**HOW TO COMPLETE THIS TASK**
In the data that follows, count the lines in which the word "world" occurs, and report that figure alone.

**RECORDED DATA**
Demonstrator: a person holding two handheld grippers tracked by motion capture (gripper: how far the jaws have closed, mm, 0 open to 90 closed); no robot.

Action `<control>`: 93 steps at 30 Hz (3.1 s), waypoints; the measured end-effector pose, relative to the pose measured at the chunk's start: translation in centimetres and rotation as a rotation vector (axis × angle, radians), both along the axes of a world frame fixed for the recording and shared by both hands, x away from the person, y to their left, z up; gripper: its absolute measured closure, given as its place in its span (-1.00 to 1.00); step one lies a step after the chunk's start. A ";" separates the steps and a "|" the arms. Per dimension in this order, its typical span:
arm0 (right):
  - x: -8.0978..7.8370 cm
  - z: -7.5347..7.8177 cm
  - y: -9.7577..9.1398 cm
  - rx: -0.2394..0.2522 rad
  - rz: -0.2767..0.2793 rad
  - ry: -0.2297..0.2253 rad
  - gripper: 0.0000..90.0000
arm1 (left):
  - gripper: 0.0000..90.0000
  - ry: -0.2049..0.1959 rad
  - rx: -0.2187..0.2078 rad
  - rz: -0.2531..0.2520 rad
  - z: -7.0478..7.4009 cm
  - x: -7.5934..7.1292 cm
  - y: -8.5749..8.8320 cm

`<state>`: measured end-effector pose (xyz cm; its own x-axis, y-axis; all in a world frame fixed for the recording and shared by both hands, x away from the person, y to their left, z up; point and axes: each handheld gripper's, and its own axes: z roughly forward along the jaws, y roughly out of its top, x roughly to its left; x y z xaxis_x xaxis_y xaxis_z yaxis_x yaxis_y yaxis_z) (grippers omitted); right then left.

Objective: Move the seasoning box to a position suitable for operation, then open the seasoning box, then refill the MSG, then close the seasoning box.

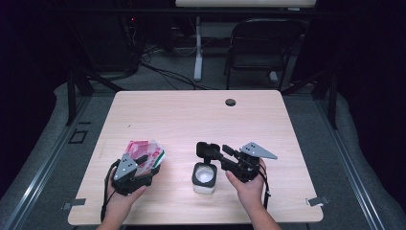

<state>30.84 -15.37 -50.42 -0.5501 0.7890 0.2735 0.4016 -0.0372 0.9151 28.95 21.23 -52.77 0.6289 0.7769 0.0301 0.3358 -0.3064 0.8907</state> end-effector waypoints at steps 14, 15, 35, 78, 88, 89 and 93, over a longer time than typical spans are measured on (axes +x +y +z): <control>1.1 -0.6 0.8 -0.074 0.083 0.008 0.39 | -0.11 -0.002 -0.012 0.023 0.1 0.1 0.7; 1.1 -0.6 0.9 -0.079 0.088 0.008 0.42 | -0.11 -0.004 -0.014 0.023 0.1 0.2 0.7; 1.4 -0.6 0.2 -0.146 0.120 -0.014 0.72 | -0.11 -0.005 -0.061 0.059 0.5 0.2 2.8; -0.8 1.3 0.9 -0.296 0.122 -0.138 0.75 | -0.12 0.006 -0.036 0.001 1.6 0.1 0.7; -1.8 1.3 1.6 -0.343 0.153 -0.171 0.71 | -0.12 0.007 -0.015 -0.060 1.5 -0.3 -1.4; -1.9 1.3 1.6 -0.341 0.156 -0.171 0.70 | -0.12 0.008 -0.009 -0.063 1.5 -0.3 -1.5; -2.0 1.3 1.7 -0.334 0.159 -0.167 0.68 | -0.12 0.006 -0.012 -0.065 1.5 -0.4 -1.4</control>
<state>28.88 -13.64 -49.10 -0.6875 0.7210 -0.0873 0.2228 0.3238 0.9195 28.54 19.79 -51.27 0.6784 0.7345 0.0172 0.3210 -0.3173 0.8924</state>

**ANSWER SPACE**
2